Comment thread src/hal/hal_lib.c Outdated
Comment thread src/hal/hal.h
Comment thread src/hal/hal_lib.c Outdated
@rmu75 rmu75 force-pushed the rs/hal_extend_int branch 3 times, most recently from b792826 to 7eafc42 Compare April 15, 2026 08:37
@BsAtHome
Copy link
Copy Markdown
Contributor

The explanation does not tell us what the function is supposed to do, why it exists and how it accomplished the desired outcome. Neither does it describe arguments, like what values old, newlow and nbits represent.

Also, IMO, the name hal_extend_int() is a misnomer for what is actually performed.

@rmu75
Copy link
Copy Markdown
Collaborator Author

rmu75 commented Apr 15, 2026

The explanation does not tell us what the function is supposed to do, why it exists and how it accomplished the desired outcome. Neither does it describe arguments, like what values old, newlow and nbits represent.

Also, IMO, the name hal_extend_int() is a misnomer for what is actually performed.

/** hal_extend_int() extends a counter value with nbits to 64 bits.
    Increments between updates need to be less than 2**(nbits-1).
    Call with current 64bit counter value to be updated, new
    lower-bit counter value and number of bits of counter.
    @returns new counter value.
    Code by Jeff Epler. */

hmm. I guess my description presupposes some context. It could certainly be more verbose. Regarding the name, I didn't and still don't have a good idea how to name it. Feel free to suggest something. @andypugh opinion re. name?

@BsAtHome
Copy link
Copy Markdown
Contributor

hmm. I guess my description presupposes some context. It could certainly be more verbose.
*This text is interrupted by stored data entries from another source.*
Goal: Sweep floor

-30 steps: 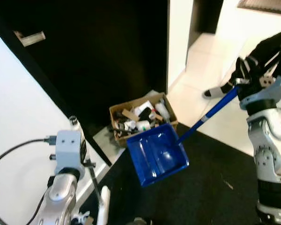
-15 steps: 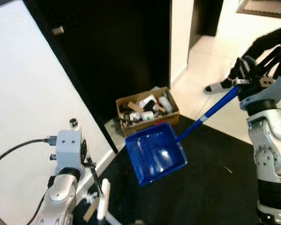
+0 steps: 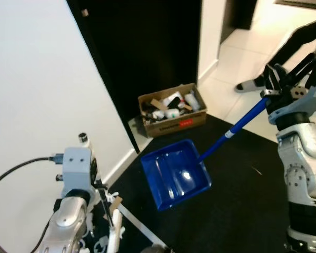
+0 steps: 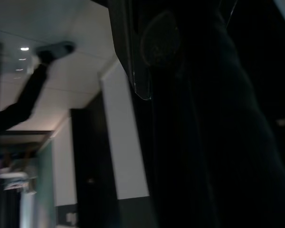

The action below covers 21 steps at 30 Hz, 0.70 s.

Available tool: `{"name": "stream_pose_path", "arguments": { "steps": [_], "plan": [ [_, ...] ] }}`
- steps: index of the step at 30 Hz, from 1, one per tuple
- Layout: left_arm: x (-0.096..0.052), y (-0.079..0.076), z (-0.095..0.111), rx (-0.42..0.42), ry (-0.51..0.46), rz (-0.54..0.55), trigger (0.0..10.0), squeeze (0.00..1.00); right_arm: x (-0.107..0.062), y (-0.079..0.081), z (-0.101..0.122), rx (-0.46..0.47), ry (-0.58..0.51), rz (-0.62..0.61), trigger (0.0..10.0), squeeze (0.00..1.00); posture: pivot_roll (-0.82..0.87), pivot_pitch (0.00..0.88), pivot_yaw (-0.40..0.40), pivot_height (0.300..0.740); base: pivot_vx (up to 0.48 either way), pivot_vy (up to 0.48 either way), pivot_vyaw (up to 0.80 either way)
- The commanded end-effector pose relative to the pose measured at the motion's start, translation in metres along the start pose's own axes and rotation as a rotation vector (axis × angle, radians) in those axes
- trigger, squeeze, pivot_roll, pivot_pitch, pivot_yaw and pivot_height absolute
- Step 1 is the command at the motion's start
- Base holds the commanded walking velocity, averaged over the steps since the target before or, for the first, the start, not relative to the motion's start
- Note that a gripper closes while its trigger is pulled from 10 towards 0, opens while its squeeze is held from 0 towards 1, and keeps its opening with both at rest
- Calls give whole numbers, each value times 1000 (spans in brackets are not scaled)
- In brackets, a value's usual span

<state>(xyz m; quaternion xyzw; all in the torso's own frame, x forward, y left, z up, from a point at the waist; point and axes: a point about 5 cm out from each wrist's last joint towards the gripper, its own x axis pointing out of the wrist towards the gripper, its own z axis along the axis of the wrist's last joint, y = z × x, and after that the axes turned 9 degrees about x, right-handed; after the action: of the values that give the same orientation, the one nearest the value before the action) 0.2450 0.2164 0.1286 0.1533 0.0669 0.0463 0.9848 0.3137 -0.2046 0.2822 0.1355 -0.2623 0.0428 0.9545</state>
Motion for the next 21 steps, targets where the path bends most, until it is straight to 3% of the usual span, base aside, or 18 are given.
{"name": "stream_pose_path", "arguments": {
  "steps": [1, 21],
  "plan": [
    [-3, 6, -2, 20, 6, 25, 10000, 0, 1, 10, 5, 29, -36, 37, 10000, 0, 82, 178, 96, 740, -296, 0, 0],
    [-4, 7, -2, 21, 6, 26, 10000, 0, 1, 12, 4, 31, -36, 36, 10000, 0, 86, 180, 98, 740, -294, 0, 0]
  ]
}}
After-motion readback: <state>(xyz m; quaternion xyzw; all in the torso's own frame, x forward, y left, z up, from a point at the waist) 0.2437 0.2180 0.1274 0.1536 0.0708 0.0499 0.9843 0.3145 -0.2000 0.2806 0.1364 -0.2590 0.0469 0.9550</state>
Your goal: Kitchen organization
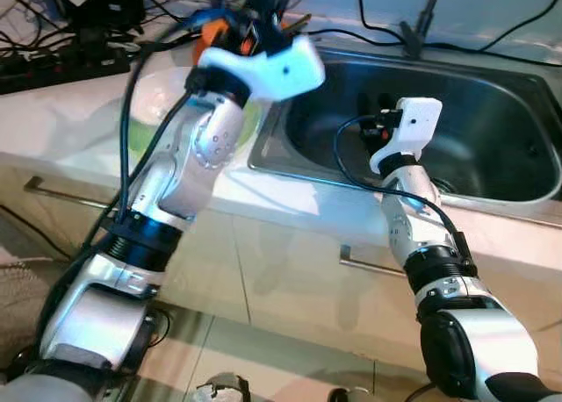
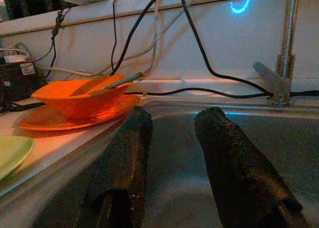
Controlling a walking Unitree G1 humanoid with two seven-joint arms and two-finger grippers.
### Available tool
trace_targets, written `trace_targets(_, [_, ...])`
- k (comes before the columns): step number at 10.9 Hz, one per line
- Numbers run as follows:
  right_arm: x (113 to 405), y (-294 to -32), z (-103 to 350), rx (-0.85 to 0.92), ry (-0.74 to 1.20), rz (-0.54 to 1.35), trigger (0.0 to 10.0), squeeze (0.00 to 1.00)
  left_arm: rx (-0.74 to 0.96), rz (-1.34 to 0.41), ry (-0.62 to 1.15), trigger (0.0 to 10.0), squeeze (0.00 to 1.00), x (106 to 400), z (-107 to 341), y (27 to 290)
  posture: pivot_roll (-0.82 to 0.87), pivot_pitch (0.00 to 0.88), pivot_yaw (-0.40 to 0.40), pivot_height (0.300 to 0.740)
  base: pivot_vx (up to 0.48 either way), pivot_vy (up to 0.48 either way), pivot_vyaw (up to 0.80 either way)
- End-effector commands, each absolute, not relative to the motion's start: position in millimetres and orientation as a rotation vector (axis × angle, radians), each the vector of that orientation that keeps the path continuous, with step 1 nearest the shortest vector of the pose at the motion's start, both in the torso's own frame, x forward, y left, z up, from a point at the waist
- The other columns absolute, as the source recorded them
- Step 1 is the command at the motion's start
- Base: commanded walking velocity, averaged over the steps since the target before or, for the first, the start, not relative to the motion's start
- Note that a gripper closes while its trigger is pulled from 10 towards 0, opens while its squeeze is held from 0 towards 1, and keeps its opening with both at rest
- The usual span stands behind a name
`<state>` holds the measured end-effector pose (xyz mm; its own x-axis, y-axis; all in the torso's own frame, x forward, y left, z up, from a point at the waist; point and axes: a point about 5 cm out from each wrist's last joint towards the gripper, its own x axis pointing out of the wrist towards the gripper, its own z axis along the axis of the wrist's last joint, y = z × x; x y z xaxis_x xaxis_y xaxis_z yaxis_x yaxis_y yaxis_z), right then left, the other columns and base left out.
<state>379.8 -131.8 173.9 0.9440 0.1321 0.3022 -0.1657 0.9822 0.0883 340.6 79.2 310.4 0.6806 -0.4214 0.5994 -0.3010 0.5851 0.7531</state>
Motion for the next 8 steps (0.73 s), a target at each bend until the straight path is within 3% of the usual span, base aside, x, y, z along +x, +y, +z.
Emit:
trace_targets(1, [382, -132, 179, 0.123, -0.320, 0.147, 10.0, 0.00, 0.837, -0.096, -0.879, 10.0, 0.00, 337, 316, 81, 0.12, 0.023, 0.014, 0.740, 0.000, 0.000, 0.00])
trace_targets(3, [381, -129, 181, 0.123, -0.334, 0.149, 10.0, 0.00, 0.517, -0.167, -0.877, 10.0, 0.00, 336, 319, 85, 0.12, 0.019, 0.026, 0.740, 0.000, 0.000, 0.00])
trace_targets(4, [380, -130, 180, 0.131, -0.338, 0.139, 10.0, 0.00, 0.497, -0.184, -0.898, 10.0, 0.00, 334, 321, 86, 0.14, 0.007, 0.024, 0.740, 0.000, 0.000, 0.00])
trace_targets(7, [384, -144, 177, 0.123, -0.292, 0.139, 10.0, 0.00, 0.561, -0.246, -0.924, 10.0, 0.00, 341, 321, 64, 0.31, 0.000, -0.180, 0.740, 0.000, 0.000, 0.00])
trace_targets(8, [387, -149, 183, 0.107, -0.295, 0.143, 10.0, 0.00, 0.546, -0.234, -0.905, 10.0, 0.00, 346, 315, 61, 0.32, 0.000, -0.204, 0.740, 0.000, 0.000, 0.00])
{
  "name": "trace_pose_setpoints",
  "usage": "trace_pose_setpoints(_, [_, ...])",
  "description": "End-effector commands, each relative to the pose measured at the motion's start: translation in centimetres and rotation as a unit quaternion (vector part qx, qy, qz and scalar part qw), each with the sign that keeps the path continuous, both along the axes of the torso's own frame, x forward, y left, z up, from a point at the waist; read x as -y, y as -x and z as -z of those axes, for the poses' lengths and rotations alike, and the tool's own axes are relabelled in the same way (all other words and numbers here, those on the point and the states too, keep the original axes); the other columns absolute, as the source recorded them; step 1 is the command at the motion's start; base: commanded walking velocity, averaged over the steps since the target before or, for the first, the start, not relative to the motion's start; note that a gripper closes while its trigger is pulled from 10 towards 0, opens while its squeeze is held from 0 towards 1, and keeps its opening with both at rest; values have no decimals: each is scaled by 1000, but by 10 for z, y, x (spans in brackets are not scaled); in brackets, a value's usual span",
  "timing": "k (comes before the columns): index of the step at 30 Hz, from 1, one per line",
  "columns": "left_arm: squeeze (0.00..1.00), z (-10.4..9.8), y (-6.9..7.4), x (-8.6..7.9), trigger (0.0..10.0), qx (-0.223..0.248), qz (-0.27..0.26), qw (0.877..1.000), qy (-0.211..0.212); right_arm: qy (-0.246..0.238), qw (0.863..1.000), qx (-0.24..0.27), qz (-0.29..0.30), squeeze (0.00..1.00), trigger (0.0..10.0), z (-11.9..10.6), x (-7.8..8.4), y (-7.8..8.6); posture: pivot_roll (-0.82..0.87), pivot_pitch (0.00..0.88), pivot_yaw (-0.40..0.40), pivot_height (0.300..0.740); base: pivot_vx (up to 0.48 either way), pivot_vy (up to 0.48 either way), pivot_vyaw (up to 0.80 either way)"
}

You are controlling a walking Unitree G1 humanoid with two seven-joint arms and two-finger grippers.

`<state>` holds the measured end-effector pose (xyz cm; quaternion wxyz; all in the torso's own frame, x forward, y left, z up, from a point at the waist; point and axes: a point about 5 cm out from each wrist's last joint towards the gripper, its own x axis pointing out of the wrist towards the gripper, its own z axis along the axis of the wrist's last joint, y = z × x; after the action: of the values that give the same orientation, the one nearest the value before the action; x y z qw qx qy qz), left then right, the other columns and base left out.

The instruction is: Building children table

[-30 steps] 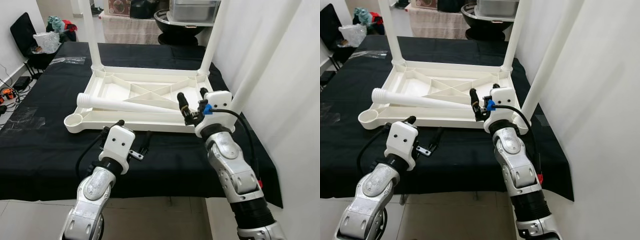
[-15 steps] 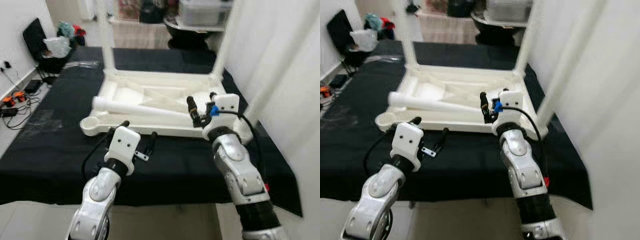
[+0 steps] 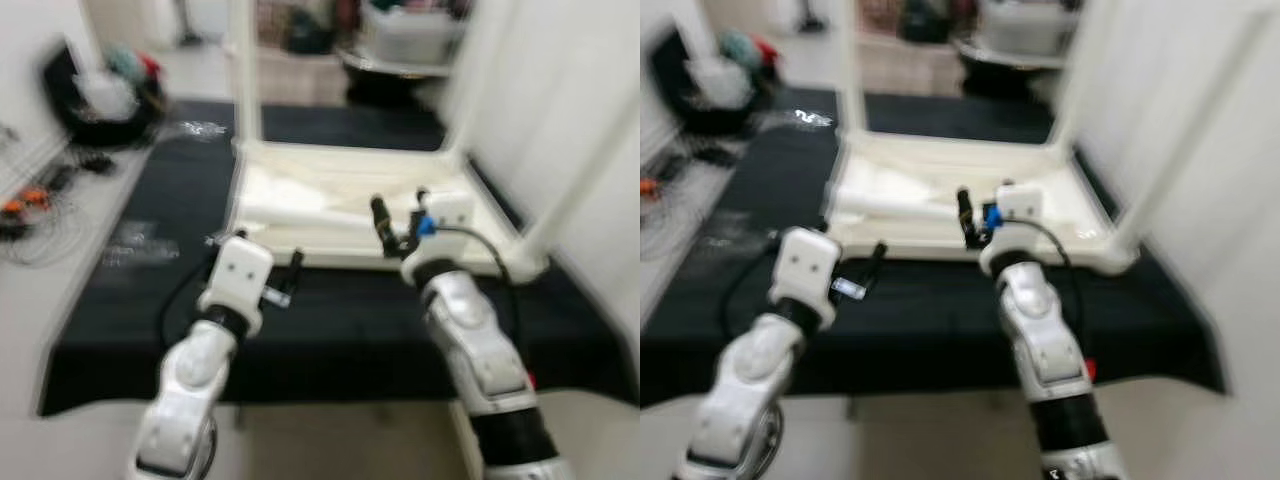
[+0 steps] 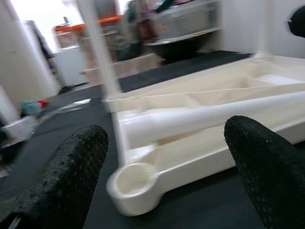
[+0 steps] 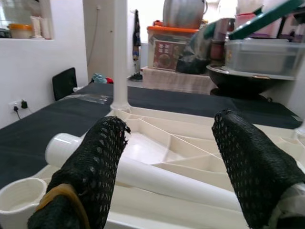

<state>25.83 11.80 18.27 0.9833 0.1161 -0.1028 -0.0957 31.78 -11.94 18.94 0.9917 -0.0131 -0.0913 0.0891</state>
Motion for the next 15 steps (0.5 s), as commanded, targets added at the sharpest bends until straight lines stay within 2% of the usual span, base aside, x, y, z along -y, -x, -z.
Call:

Yes, and that is exactly the problem you yourself pointed out and warned about when adding "smart code".

Regarding the name, I didn't and still don't have a good idea how to name it. Feel free to suggest something. @andypugh opinion re. name?

What is its primary function? Usually, name follows function.

@BsAtHome
Copy link
Copy Markdown
Contributor

Just one more thing... This whole routine is being added because the usual algorithm has one or two conditionals in performing a fixup.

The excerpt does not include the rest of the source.